From all I have read about the luminous-sounding Martyn Hett since he was murdered at the Manchester Arena on Monday night, he sounds like he would have relished his brother’s jaw-droppingly brave stewardship of his memory in the days since. When Martyn’s name began trending on Twitter, Dan Hett’s response was a masterclass in sombre seemliness: “He would, I think it’s safe to say, be fucking loving this.”
The next day, Mariah Carey had posted a picture of Martyn in a Mariah Carey T-shirt, accompanied by a devastated quote about the death of a member of her fandom. His brother’s response was one of those jokes that makes you gasp and laugh at the same time: “I was a little dubious about Martyn’s recent bold social media move,” he deadpanned. “But it worked.”
God, the sheer balls of that. How on earth can he manage to be properly funny at such an unimaginably awful time? Properly, involuntary laugh-inducingly, heartbreakingly, inspiringly, tragically hilarious? Their mother, Figen Murray – previously the beneficiary of one of Martyn’s genuine social media moves, when he managed to sell out her under-appreciated knitting craft stall – clearly raised some extraordinarily spirited children. “Martyn’s life was not wasted,” she said in the most noble and dignified of interviews, as she held a clutch of knitted teddies.

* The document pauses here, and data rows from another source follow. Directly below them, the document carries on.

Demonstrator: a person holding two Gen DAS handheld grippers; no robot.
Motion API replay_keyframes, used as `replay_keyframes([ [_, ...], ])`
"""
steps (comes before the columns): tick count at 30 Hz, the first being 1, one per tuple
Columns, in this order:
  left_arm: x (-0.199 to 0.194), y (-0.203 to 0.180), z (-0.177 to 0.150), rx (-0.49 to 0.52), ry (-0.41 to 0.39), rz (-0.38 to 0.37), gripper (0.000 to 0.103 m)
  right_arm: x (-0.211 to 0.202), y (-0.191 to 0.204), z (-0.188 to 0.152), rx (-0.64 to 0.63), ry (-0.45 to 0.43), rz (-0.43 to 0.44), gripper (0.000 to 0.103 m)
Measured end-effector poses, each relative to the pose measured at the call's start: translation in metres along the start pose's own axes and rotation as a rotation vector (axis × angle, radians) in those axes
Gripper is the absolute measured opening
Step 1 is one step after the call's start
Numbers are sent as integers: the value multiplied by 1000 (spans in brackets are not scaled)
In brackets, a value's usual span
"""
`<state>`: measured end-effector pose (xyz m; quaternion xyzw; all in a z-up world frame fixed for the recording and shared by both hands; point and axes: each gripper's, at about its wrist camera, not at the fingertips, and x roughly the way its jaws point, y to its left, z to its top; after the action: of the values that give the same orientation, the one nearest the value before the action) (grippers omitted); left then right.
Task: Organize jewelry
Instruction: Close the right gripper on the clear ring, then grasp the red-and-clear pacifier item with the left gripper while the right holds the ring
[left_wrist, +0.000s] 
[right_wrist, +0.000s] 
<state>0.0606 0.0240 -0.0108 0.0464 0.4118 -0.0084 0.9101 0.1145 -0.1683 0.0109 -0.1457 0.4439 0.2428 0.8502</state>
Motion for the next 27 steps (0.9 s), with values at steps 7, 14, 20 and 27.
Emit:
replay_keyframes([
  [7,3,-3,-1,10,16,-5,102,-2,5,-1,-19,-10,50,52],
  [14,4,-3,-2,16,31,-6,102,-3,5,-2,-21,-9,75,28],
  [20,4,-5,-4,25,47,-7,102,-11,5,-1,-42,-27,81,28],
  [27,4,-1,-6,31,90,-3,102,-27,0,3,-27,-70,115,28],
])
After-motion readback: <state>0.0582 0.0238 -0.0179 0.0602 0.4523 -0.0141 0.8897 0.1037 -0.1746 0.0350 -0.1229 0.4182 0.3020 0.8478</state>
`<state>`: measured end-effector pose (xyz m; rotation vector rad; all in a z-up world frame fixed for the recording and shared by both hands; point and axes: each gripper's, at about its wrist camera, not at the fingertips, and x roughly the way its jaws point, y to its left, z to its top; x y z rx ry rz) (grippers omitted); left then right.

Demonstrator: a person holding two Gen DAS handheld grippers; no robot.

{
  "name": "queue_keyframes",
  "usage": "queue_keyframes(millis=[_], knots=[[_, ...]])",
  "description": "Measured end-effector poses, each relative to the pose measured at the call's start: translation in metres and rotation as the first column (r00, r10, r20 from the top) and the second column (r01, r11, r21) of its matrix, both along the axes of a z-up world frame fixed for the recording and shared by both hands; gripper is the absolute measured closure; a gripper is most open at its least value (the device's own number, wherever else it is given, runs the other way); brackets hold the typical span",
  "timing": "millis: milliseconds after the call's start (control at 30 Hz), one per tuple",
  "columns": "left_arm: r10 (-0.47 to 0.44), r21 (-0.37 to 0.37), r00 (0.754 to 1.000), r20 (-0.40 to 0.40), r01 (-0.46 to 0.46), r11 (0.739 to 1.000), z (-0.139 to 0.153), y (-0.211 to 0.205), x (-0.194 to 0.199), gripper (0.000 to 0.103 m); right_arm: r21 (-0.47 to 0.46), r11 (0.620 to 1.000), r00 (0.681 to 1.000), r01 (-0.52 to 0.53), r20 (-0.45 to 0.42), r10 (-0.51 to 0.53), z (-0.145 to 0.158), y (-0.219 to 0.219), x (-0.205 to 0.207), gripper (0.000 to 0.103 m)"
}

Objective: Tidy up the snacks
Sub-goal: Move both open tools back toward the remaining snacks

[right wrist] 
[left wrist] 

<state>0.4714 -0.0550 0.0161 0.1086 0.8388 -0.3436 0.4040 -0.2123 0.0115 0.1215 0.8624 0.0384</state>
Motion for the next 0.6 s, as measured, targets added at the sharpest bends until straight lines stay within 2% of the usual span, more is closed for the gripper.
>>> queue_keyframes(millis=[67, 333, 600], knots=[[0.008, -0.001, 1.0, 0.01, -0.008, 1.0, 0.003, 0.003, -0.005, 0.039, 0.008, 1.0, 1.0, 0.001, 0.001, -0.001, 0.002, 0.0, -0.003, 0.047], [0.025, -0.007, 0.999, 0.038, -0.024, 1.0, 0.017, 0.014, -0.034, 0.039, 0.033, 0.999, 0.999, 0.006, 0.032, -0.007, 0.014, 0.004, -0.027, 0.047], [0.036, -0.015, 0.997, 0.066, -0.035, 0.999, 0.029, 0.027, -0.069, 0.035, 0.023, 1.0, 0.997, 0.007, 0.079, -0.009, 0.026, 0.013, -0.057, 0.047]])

I must say I kept thinking of them as our old friend Abu Hopkins continued to preach hate on Twitter all week. Occasionally there are cultural moments where it seems right to pick a direction – to turn towards those who offer an ideal of who we as people might wish to be, and turn away from those who offer nothing, and do even that artlessly. The horror of Manchester is one of those moments.
Whatever our idealised “British values” are – and codifying them would obviously be appallingly against British values – they feel to me better embodied in the heroically black humour of Dan Hett in the days after his brother’s murder than in anything Katie Hopkins has said or written, ever.
Marina Hyde being amazing once again on the Manchester bombing, the brilliant Martyn Hett and how Katie Hopkins is really just another Roderick Spode. I don’t know what Britishness is - the whole point of it it’s that it’s impossible to tie down, to define. We’re not American. We don’t wave flags. There’s a reason my tag is “my patriotism is awkward and intermittent”. But Hyde gets it spot on here - people like Katie Hopkins and Spode, who go on about “British values”... don’t have any.